TASK TO COMPLETE: For the string "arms", search the entries below and copy every line where it appears.

ENTRIES PROVIDED:
──────────
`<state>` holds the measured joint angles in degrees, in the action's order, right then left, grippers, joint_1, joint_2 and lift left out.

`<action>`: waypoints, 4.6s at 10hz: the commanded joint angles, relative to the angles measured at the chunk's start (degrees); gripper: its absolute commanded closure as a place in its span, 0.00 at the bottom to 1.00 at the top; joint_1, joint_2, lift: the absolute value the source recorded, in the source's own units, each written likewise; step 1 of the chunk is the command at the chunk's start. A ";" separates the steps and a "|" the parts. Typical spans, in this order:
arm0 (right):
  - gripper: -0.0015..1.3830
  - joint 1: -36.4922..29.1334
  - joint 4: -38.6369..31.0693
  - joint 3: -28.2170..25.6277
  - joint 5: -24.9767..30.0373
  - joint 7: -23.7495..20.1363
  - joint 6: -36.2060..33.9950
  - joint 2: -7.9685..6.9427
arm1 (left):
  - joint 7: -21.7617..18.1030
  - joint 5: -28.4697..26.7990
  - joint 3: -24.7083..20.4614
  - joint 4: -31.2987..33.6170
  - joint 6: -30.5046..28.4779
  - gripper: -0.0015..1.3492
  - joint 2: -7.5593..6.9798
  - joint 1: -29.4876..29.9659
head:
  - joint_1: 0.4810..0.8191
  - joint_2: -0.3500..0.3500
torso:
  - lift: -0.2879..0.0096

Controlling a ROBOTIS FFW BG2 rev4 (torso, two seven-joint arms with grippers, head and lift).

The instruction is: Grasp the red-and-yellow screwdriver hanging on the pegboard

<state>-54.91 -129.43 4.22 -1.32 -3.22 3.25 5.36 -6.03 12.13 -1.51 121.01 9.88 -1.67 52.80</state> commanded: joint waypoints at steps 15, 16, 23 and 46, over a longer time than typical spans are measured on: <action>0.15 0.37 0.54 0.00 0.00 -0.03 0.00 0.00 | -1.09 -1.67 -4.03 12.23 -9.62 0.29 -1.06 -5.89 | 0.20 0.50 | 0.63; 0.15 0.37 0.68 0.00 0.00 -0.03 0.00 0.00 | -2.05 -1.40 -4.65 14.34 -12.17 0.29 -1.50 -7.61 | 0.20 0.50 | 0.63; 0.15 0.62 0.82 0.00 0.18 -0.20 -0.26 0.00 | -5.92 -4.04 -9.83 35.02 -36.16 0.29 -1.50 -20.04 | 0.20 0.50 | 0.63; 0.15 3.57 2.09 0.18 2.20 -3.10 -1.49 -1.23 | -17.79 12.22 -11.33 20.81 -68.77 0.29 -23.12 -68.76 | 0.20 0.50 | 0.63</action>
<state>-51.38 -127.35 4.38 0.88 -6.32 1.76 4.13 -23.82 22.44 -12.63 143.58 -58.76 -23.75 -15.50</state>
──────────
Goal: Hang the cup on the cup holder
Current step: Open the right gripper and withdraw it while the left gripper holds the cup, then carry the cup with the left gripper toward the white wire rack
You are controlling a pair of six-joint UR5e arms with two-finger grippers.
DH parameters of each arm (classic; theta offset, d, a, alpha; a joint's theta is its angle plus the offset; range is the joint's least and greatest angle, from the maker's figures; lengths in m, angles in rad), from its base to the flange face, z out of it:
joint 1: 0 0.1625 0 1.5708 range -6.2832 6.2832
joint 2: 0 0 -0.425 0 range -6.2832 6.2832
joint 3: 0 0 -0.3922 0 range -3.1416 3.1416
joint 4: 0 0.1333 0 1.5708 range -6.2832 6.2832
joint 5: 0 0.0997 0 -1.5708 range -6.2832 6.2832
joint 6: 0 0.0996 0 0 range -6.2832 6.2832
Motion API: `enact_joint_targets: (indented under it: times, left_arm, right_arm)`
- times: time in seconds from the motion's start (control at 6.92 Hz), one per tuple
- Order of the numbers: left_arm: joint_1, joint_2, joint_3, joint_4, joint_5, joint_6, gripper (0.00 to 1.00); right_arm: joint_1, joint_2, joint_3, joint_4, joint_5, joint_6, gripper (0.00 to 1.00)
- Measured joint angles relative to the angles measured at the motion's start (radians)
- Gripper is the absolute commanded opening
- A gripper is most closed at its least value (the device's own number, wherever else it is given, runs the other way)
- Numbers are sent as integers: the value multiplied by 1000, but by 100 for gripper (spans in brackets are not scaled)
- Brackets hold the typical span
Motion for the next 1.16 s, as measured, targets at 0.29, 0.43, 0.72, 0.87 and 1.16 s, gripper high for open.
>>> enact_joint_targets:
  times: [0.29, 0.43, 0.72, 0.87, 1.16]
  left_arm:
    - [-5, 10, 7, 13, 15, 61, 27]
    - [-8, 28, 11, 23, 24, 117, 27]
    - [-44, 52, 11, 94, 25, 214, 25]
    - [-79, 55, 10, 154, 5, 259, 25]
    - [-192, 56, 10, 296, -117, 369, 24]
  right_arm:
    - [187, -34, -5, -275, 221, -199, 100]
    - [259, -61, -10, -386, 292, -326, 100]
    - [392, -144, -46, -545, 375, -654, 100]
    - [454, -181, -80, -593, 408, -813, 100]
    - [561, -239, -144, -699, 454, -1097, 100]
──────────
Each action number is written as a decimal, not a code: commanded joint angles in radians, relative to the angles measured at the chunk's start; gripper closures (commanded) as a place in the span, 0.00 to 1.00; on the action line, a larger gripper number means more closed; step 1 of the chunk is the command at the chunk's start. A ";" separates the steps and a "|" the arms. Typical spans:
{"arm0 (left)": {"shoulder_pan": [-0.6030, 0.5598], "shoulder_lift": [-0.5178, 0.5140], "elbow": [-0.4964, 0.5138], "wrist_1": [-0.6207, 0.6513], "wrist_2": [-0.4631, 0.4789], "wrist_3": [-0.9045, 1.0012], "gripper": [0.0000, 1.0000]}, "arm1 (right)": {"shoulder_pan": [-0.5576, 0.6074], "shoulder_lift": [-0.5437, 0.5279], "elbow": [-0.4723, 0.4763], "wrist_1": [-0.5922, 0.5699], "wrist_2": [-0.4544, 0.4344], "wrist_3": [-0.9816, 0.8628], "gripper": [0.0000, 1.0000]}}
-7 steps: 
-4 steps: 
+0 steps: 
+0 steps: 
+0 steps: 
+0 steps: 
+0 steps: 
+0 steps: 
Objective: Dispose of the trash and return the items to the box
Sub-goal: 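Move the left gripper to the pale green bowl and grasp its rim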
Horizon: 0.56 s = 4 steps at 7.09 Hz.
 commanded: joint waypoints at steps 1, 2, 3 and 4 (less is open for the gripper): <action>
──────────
EXERCISE ANSWER:
Controlling a ROBOTIS FFW BG2 rev4 (torso, two seven-joint arms with grippers, head and lift).
You are controlling a pair of six-joint UR5e arms with two-finger grippers.
Each action number is written as a decimal, not a code: commanded joint angles in radians, relative to the angles measured at the chunk's start; gripper closures (commanded) as a place in the span, 0.00 to 1.00; on the action line, a larger gripper number means more closed; step 1 of the chunk is the command at the chunk's start. A ";" separates the steps and a "|" the arms. Typical spans:

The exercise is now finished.